# ASSIGNMENT
Every record should be copied exactly, and the images omitted.

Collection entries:
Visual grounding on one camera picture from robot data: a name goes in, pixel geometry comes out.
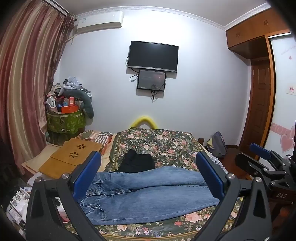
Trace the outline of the striped pink curtain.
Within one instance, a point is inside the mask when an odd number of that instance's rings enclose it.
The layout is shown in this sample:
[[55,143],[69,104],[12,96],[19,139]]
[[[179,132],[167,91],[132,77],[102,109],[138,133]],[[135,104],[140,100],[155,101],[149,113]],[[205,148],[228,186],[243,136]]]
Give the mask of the striped pink curtain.
[[22,1],[1,28],[1,139],[20,173],[46,145],[44,103],[74,23],[74,13]]

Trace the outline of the green fabric storage box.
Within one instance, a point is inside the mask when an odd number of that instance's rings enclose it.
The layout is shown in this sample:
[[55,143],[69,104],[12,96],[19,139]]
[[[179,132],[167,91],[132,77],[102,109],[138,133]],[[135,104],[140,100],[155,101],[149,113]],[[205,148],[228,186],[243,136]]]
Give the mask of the green fabric storage box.
[[67,114],[49,112],[46,114],[46,140],[50,144],[62,146],[66,141],[77,137],[85,130],[85,115],[81,110]]

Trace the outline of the wooden wardrobe cabinet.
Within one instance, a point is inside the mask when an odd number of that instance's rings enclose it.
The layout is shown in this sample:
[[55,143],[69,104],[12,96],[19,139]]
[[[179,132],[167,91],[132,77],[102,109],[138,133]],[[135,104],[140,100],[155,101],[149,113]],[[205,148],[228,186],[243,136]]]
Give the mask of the wooden wardrobe cabinet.
[[228,49],[245,59],[267,57],[265,35],[287,29],[274,9],[265,10],[226,31]]

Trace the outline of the black folded garment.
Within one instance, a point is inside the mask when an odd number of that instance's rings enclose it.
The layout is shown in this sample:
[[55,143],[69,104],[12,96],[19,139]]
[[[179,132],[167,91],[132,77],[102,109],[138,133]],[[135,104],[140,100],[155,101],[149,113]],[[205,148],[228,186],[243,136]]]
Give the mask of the black folded garment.
[[155,168],[154,160],[150,154],[138,154],[135,150],[129,150],[116,170],[123,173],[138,173]]

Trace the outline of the small black wall monitor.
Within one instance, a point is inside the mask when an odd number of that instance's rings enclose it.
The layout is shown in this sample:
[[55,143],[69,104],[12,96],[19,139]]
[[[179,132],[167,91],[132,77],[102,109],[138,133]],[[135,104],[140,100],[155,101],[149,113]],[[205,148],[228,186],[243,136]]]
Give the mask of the small black wall monitor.
[[166,73],[151,70],[140,70],[137,80],[137,89],[164,92]]

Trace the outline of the brown wooden door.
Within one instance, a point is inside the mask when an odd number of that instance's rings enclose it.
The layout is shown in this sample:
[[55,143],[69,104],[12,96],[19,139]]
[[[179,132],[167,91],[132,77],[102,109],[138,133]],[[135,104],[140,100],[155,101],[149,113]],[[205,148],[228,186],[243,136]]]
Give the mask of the brown wooden door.
[[270,61],[267,57],[251,60],[251,89],[246,123],[239,150],[255,158],[252,143],[260,145],[267,123],[271,93]]

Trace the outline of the orange box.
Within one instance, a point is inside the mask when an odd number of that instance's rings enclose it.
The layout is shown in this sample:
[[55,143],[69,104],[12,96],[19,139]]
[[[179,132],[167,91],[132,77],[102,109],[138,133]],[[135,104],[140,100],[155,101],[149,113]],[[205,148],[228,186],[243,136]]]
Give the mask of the orange box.
[[79,107],[77,105],[68,105],[68,106],[63,106],[61,108],[61,113],[62,114],[74,113],[78,110],[79,110]]

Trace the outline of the purple grey backpack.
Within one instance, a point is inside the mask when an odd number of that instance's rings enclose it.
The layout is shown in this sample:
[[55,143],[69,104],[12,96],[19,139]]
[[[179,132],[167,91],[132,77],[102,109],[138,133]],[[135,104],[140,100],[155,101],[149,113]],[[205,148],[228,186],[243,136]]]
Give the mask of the purple grey backpack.
[[226,144],[220,132],[215,132],[208,140],[206,147],[208,151],[218,159],[222,159],[227,154]]

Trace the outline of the grey plush toy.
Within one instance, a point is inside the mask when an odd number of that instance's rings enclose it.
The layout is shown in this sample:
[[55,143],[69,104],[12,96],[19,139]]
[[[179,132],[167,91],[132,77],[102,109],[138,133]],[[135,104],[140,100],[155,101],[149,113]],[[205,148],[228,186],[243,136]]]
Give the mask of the grey plush toy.
[[91,98],[87,95],[86,92],[79,89],[69,89],[64,90],[61,94],[66,98],[74,97],[78,101],[81,101],[80,109],[85,112],[88,118],[93,119],[94,117],[94,110],[91,103]]

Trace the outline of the black wall television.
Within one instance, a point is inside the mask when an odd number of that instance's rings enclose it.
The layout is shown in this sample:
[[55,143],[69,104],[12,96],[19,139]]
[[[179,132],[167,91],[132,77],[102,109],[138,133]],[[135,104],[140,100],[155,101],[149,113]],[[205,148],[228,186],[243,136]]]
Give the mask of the black wall television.
[[168,44],[131,41],[127,66],[177,72],[179,47]]

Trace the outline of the white air conditioner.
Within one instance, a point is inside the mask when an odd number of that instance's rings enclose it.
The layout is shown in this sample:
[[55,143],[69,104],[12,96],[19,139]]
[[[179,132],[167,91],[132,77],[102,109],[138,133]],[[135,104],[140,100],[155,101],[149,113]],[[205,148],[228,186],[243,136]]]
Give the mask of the white air conditioner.
[[101,13],[82,17],[77,25],[77,33],[119,29],[122,26],[124,14],[122,11],[112,13]]

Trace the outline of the blue denim jeans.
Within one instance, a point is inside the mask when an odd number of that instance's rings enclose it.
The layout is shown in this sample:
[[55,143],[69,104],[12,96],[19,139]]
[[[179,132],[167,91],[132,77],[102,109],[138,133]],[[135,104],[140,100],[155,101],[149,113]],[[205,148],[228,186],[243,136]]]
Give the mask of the blue denim jeans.
[[139,173],[98,172],[79,201],[93,225],[157,222],[218,203],[199,172],[172,166]]

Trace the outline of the pile of clothes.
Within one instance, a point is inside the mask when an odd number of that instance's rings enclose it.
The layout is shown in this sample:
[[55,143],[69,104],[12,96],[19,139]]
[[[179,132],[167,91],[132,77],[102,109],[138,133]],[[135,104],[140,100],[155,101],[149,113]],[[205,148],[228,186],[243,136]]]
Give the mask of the pile of clothes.
[[57,83],[54,84],[51,88],[50,93],[52,94],[58,94],[58,96],[61,96],[66,90],[81,90],[85,92],[90,98],[92,98],[91,91],[86,89],[80,81],[74,76],[68,77],[64,79],[63,83]]

# SOLUTION FOR THIS PROBLEM
Visual grounding on one camera picture from robot data: a name goes in, pixel geometry comes out.
Trace the outline of the striped pink curtain.
Within one instance, a point is inside the mask when an odd number of that instance's rings enclose it.
The layout is shown in this sample:
[[55,143],[69,104],[12,96],[19,139]]
[[[179,132],[167,91],[132,77],[102,109],[138,133]],[[135,104],[140,100],[155,101],[149,113]],[[205,148],[228,186],[243,136]]]
Give the mask of the striped pink curtain.
[[22,1],[1,28],[1,139],[20,173],[46,145],[44,103],[74,23],[74,13]]

Trace the outline of the green fabric storage box.
Within one instance, a point is inside the mask when an odd number of that instance's rings enclose it.
The layout is shown in this sample:
[[55,143],[69,104],[12,96],[19,139]]
[[[179,132],[167,91],[132,77],[102,109],[138,133]],[[135,104],[140,100],[155,101],[149,113]],[[205,148],[228,186],[243,136]]]
Give the mask of the green fabric storage box.
[[67,114],[49,112],[46,114],[46,140],[50,144],[62,146],[66,141],[77,137],[85,130],[85,115],[81,110]]

Trace the outline of the wooden wardrobe cabinet.
Within one instance, a point is inside the mask when an odd number of that instance's rings enclose it.
The layout is shown in this sample:
[[55,143],[69,104],[12,96],[19,139]]
[[[179,132],[167,91],[132,77],[102,109],[138,133]],[[135,104],[140,100],[155,101],[149,113]],[[205,148],[228,186],[243,136]]]
Give the mask of the wooden wardrobe cabinet.
[[228,49],[245,59],[267,57],[265,35],[287,29],[274,9],[265,10],[226,31]]

Trace the outline of the black folded garment.
Within one instance, a point is inside the mask when an odd number of that instance's rings enclose it.
The layout is shown in this sample:
[[55,143],[69,104],[12,96],[19,139]]
[[[179,132],[167,91],[132,77],[102,109],[138,133]],[[135,104],[140,100],[155,101],[149,113]],[[205,148],[228,186],[243,136]]]
Give the mask of the black folded garment.
[[155,168],[154,160],[150,154],[138,154],[135,150],[129,150],[116,170],[123,173],[138,173]]

Trace the outline of the small black wall monitor.
Within one instance, a point is inside the mask when an odd number of that instance's rings enclose it.
The layout is shown in this sample:
[[55,143],[69,104],[12,96],[19,139]]
[[[179,132],[167,91],[132,77],[102,109],[138,133]],[[135,104],[140,100],[155,101],[149,113]],[[205,148],[228,186],[243,136]]]
Give the mask of the small black wall monitor.
[[166,73],[151,70],[140,70],[137,80],[137,89],[164,92]]

Trace the outline of the brown wooden door.
Within one instance, a point is inside the mask when an odd number of that instance's rings enclose it.
The layout is shown in this sample:
[[55,143],[69,104],[12,96],[19,139]]
[[[179,132],[167,91],[132,77],[102,109],[138,133]],[[135,104],[140,100],[155,101],[149,113]],[[205,148],[228,186],[243,136]]]
Give the mask of the brown wooden door.
[[270,61],[267,57],[251,60],[251,89],[246,123],[239,150],[255,158],[252,143],[260,145],[267,123],[271,93]]

Trace the outline of the orange box.
Within one instance, a point is inside the mask when an odd number of that instance's rings enclose it.
The layout is shown in this sample:
[[55,143],[69,104],[12,96],[19,139]]
[[[179,132],[167,91],[132,77],[102,109],[138,133]],[[135,104],[140,100],[155,101],[149,113]],[[205,148],[228,186],[243,136]]]
Give the mask of the orange box.
[[79,107],[77,105],[68,105],[68,106],[63,106],[61,108],[61,113],[62,114],[74,113],[78,110],[79,110]]

Trace the outline of the purple grey backpack.
Within one instance, a point is inside the mask when an odd number of that instance's rings enclose it.
The layout is shown in this sample:
[[55,143],[69,104],[12,96],[19,139]]
[[[179,132],[167,91],[132,77],[102,109],[138,133]],[[135,104],[140,100],[155,101],[149,113]],[[205,148],[228,186],[243,136]]]
Give the mask of the purple grey backpack.
[[226,144],[220,132],[215,132],[208,140],[206,147],[208,151],[218,159],[222,159],[227,154]]

Trace the outline of the grey plush toy.
Within one instance, a point is inside the mask when an odd number of that instance's rings enclose it.
The layout is shown in this sample:
[[55,143],[69,104],[12,96],[19,139]]
[[[179,132],[167,91],[132,77],[102,109],[138,133]],[[135,104],[140,100],[155,101],[149,113]],[[205,148],[228,186],[243,136]]]
Give the mask of the grey plush toy.
[[91,98],[87,95],[86,92],[79,89],[69,89],[64,90],[61,94],[66,98],[74,97],[78,101],[81,101],[80,109],[85,112],[88,118],[93,119],[94,117],[94,110],[91,103]]

Trace the outline of the black wall television.
Within one instance, a point is inside the mask when an odd number of that instance's rings enclose it.
The layout is shown in this sample:
[[55,143],[69,104],[12,96],[19,139]]
[[[179,132],[167,91],[132,77],[102,109],[138,133]],[[135,104],[140,100],[155,101],[149,113]],[[205,148],[228,186],[243,136]]]
Give the mask of the black wall television.
[[168,44],[131,41],[127,66],[177,72],[179,47]]

Trace the outline of the white air conditioner.
Within one instance, a point is inside the mask when an odd number of that instance's rings enclose it.
The layout is shown in this sample:
[[55,143],[69,104],[12,96],[19,139]]
[[[179,132],[167,91],[132,77],[102,109],[138,133]],[[135,104],[140,100],[155,101],[149,113]],[[205,148],[228,186],[243,136]]]
Give the mask of the white air conditioner.
[[101,13],[82,17],[77,25],[77,33],[119,29],[122,26],[124,14],[122,11],[112,13]]

Trace the outline of the blue denim jeans.
Within one instance, a point is inside the mask when an odd number of that instance's rings enclose it.
The layout is shown in this sample:
[[55,143],[69,104],[12,96],[19,139]]
[[[179,132],[167,91],[132,77],[102,109],[138,133]],[[135,104],[140,100],[155,101],[149,113]],[[205,148],[228,186],[243,136]]]
Give the mask of the blue denim jeans.
[[139,173],[98,172],[79,201],[93,225],[157,222],[218,203],[199,172],[172,166]]

Trace the outline of the pile of clothes.
Within one instance, a point is inside the mask when an odd number of that instance's rings enclose it.
The layout is shown in this sample:
[[55,143],[69,104],[12,96],[19,139]]
[[[179,132],[167,91],[132,77],[102,109],[138,133]],[[135,104],[140,100],[155,101],[149,113]],[[205,148],[228,186],[243,136]]]
Give the mask of the pile of clothes.
[[57,83],[54,84],[51,88],[50,93],[52,94],[58,94],[58,96],[61,96],[66,90],[81,90],[85,92],[90,98],[92,98],[91,91],[86,89],[80,81],[74,76],[68,77],[64,79],[63,83]]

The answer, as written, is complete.